== EXERCISE DESCRIPTION ==
A faithful copy is required. Print each line of the data exactly and omit the pictures.

== SOURCE MATERIAL ==

□ □ □ □ □ □ □

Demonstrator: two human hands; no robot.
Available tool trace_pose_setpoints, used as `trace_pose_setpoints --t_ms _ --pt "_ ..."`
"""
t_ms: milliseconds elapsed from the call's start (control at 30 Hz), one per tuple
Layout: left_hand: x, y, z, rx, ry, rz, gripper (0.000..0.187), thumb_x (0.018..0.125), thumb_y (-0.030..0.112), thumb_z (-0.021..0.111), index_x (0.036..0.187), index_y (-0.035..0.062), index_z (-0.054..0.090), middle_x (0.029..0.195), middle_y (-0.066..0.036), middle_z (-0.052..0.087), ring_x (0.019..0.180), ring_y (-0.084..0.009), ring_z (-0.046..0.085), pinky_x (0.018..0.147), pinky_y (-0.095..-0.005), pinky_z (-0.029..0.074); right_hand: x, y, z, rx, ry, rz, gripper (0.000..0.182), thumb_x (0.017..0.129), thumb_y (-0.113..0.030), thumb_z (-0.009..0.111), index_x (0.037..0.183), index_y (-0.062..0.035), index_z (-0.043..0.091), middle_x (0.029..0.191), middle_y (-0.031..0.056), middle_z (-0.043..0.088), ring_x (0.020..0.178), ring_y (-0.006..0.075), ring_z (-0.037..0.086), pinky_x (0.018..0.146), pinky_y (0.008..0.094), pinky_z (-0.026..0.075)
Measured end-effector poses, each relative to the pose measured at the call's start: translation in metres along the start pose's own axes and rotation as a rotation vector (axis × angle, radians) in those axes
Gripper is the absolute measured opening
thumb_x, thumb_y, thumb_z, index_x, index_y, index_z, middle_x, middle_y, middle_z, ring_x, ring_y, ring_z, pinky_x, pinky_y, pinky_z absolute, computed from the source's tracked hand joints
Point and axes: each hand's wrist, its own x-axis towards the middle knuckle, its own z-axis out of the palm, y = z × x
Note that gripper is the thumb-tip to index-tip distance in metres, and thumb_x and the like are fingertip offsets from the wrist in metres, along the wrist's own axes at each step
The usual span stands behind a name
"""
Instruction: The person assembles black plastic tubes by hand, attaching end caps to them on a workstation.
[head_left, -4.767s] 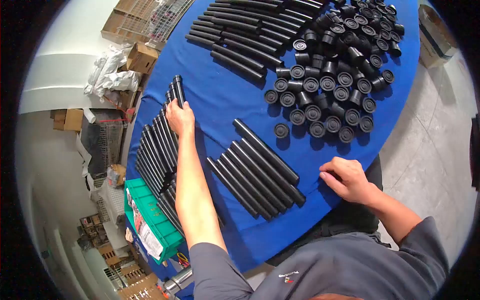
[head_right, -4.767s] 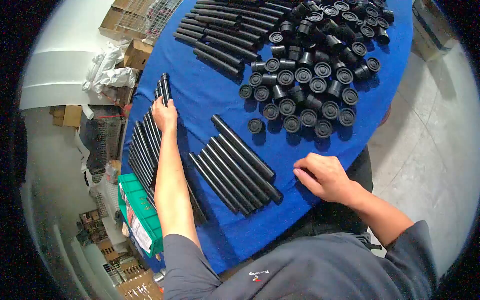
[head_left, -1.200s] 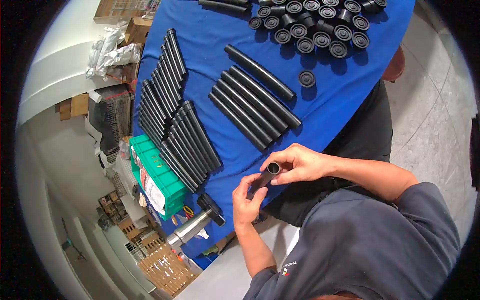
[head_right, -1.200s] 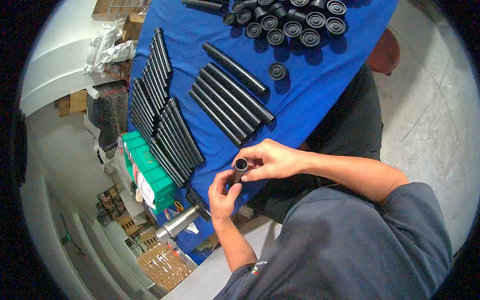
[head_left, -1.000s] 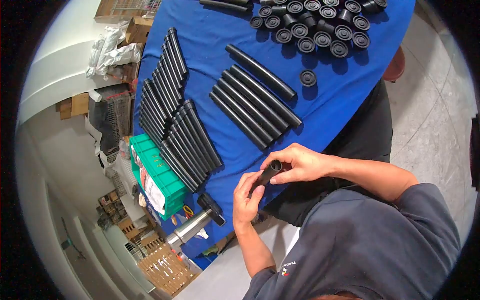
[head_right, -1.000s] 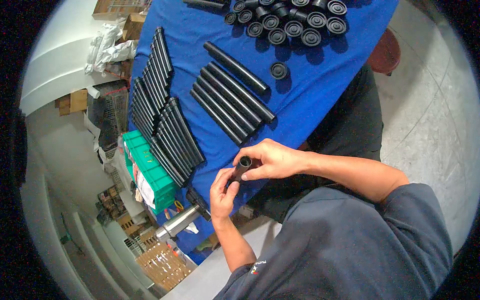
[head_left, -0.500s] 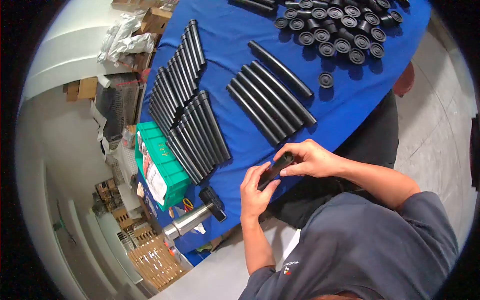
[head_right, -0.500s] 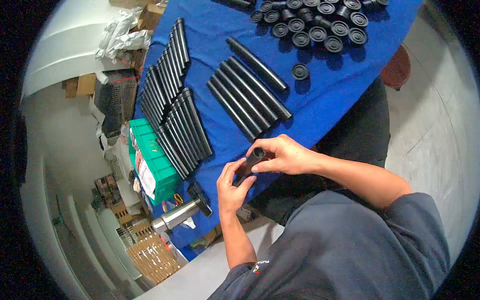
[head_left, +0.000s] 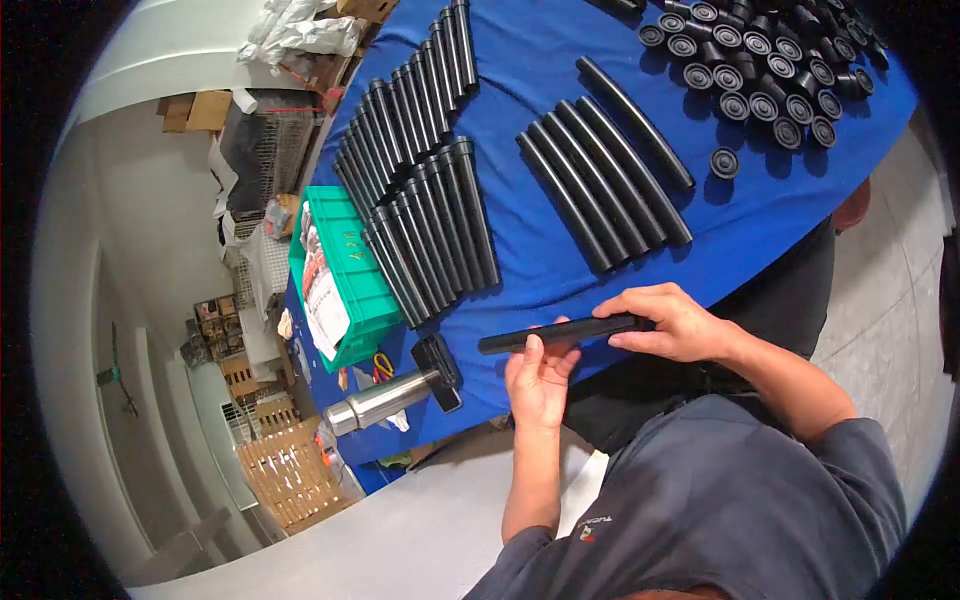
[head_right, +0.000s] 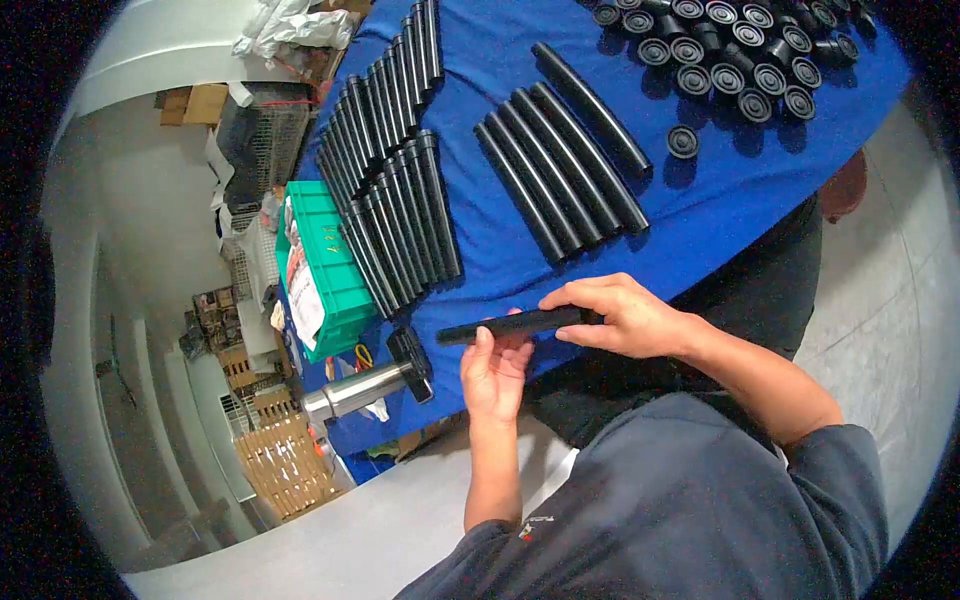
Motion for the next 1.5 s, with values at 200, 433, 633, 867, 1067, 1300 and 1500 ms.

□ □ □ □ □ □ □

== REPLY ==
Demonstrator: two human hands; no robot.
Available tool trace_pose_setpoints, used as `trace_pose_setpoints --t_ms _ --pt "_ ..."`
"""
t_ms: milliseconds elapsed from the call's start (control at 30 Hz), one per tuple
Layout: left_hand: x, y, z, rx, ry, rz, gripper (0.000..0.187), thumb_x (0.018..0.125), thumb_y (-0.030..0.112), thumb_z (-0.021..0.111), index_x (0.036..0.187), index_y (-0.035..0.062), index_z (-0.054..0.090), middle_x (0.029..0.195), middle_y (-0.066..0.036), middle_z (-0.052..0.087), ring_x (0.019..0.180), ring_y (-0.084..0.009), ring_z (-0.046..0.085), pinky_x (0.018..0.147), pinky_y (-0.095..-0.005), pinky_z (-0.029..0.074); right_hand: x, y, z, rx, ry, rz, gripper (0.000..0.182), thumb_x (0.017..0.129), thumb_y (-0.113..0.030), thumb_z (-0.009..0.111), index_x (0.037..0.183), index_y (-0.062..0.035), index_z (-0.043..0.091), middle_x (0.029..0.191), middle_y (-0.031..0.056), middle_z (-0.043..0.088), ring_x (0.020..0.178), ring_y (-0.006..0.075), ring_z (-0.037..0.086), pinky_x (0.018..0.146), pinky_y (0.008..0.094), pinky_z (-0.026..0.075)
Measured end-effector poses, each relative to the pose measured at the call's start: translation in metres along the start pose's own axes and rotation as a rotation vector (axis × angle, radians) in those axes
Gripper is the absolute measured opening
thumb_x, thumb_y, thumb_z, index_x, index_y, index_z, middle_x, middle_y, middle_z, ring_x, ring_y, ring_z, pinky_x, pinky_y, pinky_z absolute, computed from the source's tracked hand joints
Point and axes: each hand's wrist, its own x-axis towards the middle knuckle, its own z-axis out of the palm, y = z × x
Note that gripper is the thumb-tip to index-tip distance in metres, and thumb_x and the like are fingertip offsets from the wrist in metres, along the wrist's own axes at each step
The usual span stands behind a name
"""
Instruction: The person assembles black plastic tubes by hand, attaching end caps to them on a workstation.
[head_left, -4.767s] 
[head_right, -4.767s] 
[head_left, -1.200s] 
[head_right, -1.200s] 
[head_left, -1.000s] 
[head_right, -1.000s] 
[head_left, -0.500s] 
[head_right, -0.500s] 
[head_left, +0.000s] 
[head_right, +0.000s] 
Motion for the next 1.5 s, with values at 200, 433, 633, 867, 1067, 1300 and 1500 ms.

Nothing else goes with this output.